Task directions: A faithful, complete transcription of the listing is required.

Given data:
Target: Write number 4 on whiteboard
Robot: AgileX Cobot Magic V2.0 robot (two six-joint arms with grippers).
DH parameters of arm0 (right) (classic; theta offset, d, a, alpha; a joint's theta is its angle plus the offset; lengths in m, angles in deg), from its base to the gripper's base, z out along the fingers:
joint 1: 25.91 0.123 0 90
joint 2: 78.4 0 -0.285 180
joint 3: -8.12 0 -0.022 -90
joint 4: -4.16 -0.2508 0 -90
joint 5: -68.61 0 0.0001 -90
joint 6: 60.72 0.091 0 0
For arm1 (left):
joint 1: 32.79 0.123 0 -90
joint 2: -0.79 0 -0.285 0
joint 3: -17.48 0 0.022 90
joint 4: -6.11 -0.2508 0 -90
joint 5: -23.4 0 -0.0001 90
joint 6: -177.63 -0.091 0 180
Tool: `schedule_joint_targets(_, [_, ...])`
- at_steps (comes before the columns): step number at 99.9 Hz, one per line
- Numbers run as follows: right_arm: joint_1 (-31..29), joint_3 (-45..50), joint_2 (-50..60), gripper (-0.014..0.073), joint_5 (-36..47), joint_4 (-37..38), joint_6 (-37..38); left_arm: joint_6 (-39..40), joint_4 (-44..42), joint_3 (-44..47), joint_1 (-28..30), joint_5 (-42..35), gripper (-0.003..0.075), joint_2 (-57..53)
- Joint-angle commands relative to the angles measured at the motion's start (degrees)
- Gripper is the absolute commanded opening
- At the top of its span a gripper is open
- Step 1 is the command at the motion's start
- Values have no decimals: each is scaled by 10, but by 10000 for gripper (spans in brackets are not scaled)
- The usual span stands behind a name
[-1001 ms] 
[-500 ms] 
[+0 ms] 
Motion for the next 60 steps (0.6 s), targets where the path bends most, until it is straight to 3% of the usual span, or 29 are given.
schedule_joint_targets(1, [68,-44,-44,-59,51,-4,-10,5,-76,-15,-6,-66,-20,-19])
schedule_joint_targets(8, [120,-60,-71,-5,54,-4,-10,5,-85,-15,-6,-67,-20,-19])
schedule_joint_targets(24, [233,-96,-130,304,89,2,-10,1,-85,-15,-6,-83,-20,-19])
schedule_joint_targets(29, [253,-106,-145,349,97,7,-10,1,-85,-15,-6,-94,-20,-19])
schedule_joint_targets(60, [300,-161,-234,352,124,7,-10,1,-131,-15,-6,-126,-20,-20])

Answer:
Target: Write number 4 on whiteboard
Robot: AgileX Cobot Magic V2.0 robot (two six-joint arms with grippers).
DH parameters of arm0 (right) (classic; theta offset, d, a, alpha; a joint's theta is its angle plus the offset; lengths in m, angles in deg), from its base to the gripper's base, z out along the fingers:
joint 1: 25.91 0.123 0 90
joint 2: 78.4 0 -0.285 180
joint 3: -8.12 0 -0.022 -90
joint 4: -4.16 -0.2508 0 -90
joint 5: -68.61 0 0.0001 -90
joint 6: 60.72 0.091 0 0
For arm1 (left):
joint 1: 32.79 0.123 0 -90
joint 2: -0.79 0 -0.285 0
joint 3: -17.48 0 0.022 90
joint 4: -6.11 -0.2508 0 -90
joint 5: -23.4 0 -0.0001 90
joint 6: -177.63 -0.091 0 180
Tool: `schedule_joint_targets(_, [_, ...])`
- at_steps (comes before the columns): step number at 99.9 Hz, one per line
- Numbers run as follows: right_arm: joint_1 (-31..29), joint_3 (-45..50), joint_2 (-50..60), gripper (-0.014..0.073), joint_5 (-36..47), joint_4 (-37..38), joint_6 (-37..38); left_arm: joint_6 (-39..40), joint_4 (-44..42), joint_3 (-44..47), joint_1 (-28..30), joint_5 (-42..35), gripper (-0.003..0.075), joint_2 (-57..53)
- Joint-angle commands relative to the angles measured at the motion's start (degrees)
- Gripper is the absolute commanded opening
- At the top of its span a gripper is open
- Step 1 is the command at the motion's start
- Values have no decimals: each is scaled by 10, but by 10000 for gripper (spans in brackets are not scaled)
- The usual span stands behind a name
[-1001 ms] 
[-500 ms] 
[+0 ms] 
Motion for the next 60 steps (0.6 s), targets where the path bends most, until it is straight to 3% of the usual span, or 29 are given.
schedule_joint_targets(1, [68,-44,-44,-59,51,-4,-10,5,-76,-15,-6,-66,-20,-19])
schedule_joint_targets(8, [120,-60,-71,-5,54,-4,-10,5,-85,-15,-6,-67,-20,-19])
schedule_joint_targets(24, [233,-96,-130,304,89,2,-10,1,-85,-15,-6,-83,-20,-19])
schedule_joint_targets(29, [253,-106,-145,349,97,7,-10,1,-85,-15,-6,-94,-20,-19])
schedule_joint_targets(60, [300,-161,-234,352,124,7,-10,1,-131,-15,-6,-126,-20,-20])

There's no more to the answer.